*WHAT NEEDS TO BE DONE*
Take the lines from the beginning of the material through the line containing "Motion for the" and retype them exactly, leaving the pictures out.

*DATA SEGMENT*
-------------------------
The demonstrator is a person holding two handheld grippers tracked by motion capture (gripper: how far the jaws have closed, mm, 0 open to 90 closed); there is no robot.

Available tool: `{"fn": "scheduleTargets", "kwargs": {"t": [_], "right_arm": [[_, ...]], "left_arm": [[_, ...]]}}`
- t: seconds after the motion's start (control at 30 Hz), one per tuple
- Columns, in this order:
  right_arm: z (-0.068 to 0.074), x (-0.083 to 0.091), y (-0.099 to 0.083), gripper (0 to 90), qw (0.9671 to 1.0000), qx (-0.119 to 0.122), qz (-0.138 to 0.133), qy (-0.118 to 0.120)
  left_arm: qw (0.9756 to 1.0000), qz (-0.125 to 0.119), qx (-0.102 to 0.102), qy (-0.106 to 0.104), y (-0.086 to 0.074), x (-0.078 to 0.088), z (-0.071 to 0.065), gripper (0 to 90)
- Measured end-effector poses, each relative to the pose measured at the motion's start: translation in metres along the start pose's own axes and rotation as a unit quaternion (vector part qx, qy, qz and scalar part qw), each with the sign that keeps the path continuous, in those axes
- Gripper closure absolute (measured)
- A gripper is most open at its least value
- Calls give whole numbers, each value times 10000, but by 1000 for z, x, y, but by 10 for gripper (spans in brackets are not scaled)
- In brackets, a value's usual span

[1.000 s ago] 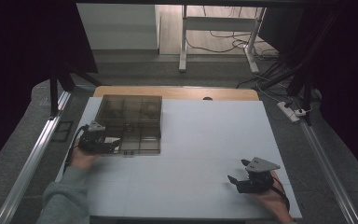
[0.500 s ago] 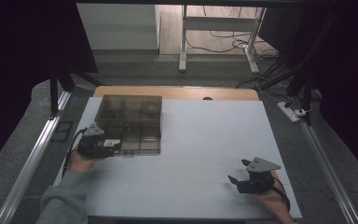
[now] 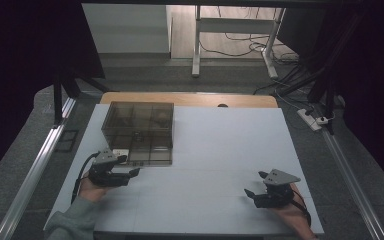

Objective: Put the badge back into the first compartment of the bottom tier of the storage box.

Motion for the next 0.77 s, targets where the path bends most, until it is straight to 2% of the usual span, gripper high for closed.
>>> {"fn": "scheduleTargets", "kwargs": {"t": [0.23,0.77], "right_arm": [[0,0,-1,185,10000,13,11,-17],[0,0,-1,186,10000,12,27,-9]], "left_arm": [[9998,86,-139,-62,-4,-1,-13,268],[9999,84,-110,-39,-4,-2,-11,268]]}}
Point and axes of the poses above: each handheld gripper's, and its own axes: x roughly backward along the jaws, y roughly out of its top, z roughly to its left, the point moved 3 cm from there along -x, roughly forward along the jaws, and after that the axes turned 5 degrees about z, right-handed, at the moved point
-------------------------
*EXERCISE SOLUTION*
The demonstrator is a person holding two handheld grippers tracked by motion capture (gripper: how far the jaws have closed, mm, 0 open to 90 closed); there is no robot.

Available tool: `{"fn": "scheduleTargets", "kwargs": {"t": [_], "right_arm": [[_, ...]], "left_arm": [[_, ...]]}}`
- t: seconds after the motion's start (control at 30 Hz), one per tuple
- Columns, in this order:
  right_arm: z (-0.068 to 0.074), x (-0.083 to 0.091), y (-0.099 to 0.083), gripper (0 to 90), qw (0.9671 to 1.0000), qx (-0.119 to 0.122), qz (-0.138 to 0.133), qy (-0.118 to 0.120)
  left_arm: qw (0.9756 to 1.0000), qz (-0.125 to 0.119), qx (-0.102 to 0.102), qy (-0.106 to 0.104), y (-0.086 to 0.074), x (-0.078 to 0.088), z (-0.071 to 0.065), gripper (0 to 90)
- Measured end-effector poses, each relative to the pose measured at the motion's start: translation in metres along the start pose's own axes and rotation as a unit quaternion (vector part qx, qy, qz and scalar part qw), each with the sign that keeps the path continuous, in those axes
- Gripper closure absolute (measured)
- A gripper is most open at its least value
- Calls give whole numbers, each value times 10000, but by 1000 for z, x, y, but by 10 for gripper (spans in brackets are not scaled)
- In brackets, a value's usual span

[1.000 s ago] 
[0.500 s ago] 
[now] 

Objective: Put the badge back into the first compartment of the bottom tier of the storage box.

Motion for the next 0.77 s, targets where the path bends most, until it is straight to 2% of the usual span, gripper high for closed.

No more output is required for the exercise.